On No Time, when betrayal ain’t personal, it’s national. Bradley’s desperate earnestness delivering those lines seems to play off the song’s cool, mocking horn interlude. Although the social commentary doesn’t really get much more insightful than a “coexist” bumper sticker, “The World,” “How Long” and “Why is it so Hard?” all deal with inequality, and given Bradley’s background, you can bet it’s personal too. The political dimension to the album extends to more than just the songwriting — the weird, minute-long instrumental number “Trouble in the Land” leads off with a police siren. And the album’s closer, “Heartaches and Pain,” besides sounding like it’s culled from Otis Redding’s back catalogue, doesn’t end with hopes, just observations: “The world is full of heartaches and pain.” It’s less about change than empowerment.

One wonders if Daptone digs up seasoned vocalists with interesting backgrounds (Sharon Jones was a prison guard) just to make their retro-soul sound a less sepia-fied… or authentic, or soulful, whatever. Regardless, the band’s experience playing together and the all-analog wizardry of Daptone and Dunham are all crucial factors to No Time’s immediate, warm sound. And I may not be hearing this right, but is there a little winking irony in the extra twang of “do your thaaaang” during “No Time For Dreaming?”

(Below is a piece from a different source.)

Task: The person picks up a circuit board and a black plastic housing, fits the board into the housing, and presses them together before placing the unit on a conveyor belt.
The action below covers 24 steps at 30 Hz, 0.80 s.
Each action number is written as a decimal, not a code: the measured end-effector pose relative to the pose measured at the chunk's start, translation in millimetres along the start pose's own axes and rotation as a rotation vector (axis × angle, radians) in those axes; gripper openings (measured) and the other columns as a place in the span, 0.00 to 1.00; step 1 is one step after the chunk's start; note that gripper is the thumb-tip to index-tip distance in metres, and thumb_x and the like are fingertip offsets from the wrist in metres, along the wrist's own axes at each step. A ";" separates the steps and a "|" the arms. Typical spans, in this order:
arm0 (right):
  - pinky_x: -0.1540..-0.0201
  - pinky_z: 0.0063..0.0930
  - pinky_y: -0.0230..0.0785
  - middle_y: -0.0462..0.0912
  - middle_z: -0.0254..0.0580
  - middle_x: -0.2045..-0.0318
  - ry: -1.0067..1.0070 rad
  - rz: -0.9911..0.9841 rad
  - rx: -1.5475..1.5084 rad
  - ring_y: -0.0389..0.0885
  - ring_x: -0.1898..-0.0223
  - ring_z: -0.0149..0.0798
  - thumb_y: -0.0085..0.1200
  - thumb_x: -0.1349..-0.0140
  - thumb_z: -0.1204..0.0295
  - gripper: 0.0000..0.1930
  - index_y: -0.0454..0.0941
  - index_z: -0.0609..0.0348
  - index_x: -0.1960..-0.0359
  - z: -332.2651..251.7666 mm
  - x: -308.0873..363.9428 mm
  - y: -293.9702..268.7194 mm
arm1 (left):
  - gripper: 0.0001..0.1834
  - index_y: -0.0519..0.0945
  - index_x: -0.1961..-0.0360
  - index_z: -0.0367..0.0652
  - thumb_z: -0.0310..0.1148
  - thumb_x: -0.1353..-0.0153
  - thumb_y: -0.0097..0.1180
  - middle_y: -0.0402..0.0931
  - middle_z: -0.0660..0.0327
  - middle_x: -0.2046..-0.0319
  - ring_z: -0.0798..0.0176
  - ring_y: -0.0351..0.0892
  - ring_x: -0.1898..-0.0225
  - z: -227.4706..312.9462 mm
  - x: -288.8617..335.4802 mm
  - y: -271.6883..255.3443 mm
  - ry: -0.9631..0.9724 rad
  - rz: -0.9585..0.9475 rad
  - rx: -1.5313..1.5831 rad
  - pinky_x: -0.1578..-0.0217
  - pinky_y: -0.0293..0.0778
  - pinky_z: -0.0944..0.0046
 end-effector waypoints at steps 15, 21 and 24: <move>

Although Bradley’s songwriting and vocal gusto are the album’s high points, Brenneck’s contributions are at least as significant. His thoughtful arrangements of Bradley’s songs keep them from falling too deeply into James-Brown-impersonation territory. The Godfather is definitely the closest vocal and stage-persona referent, and his sometimes-coiffed but always-upright hair definitely begs the comparison, but after so long and with songs this good, Bradley deserves his due. Although I’m sure he wishes his break came sooner, all factors in the equation of No Time For Dreaming bring experience and a unique voice, and for him that means springing onto the scene a fully-formed soul frontman.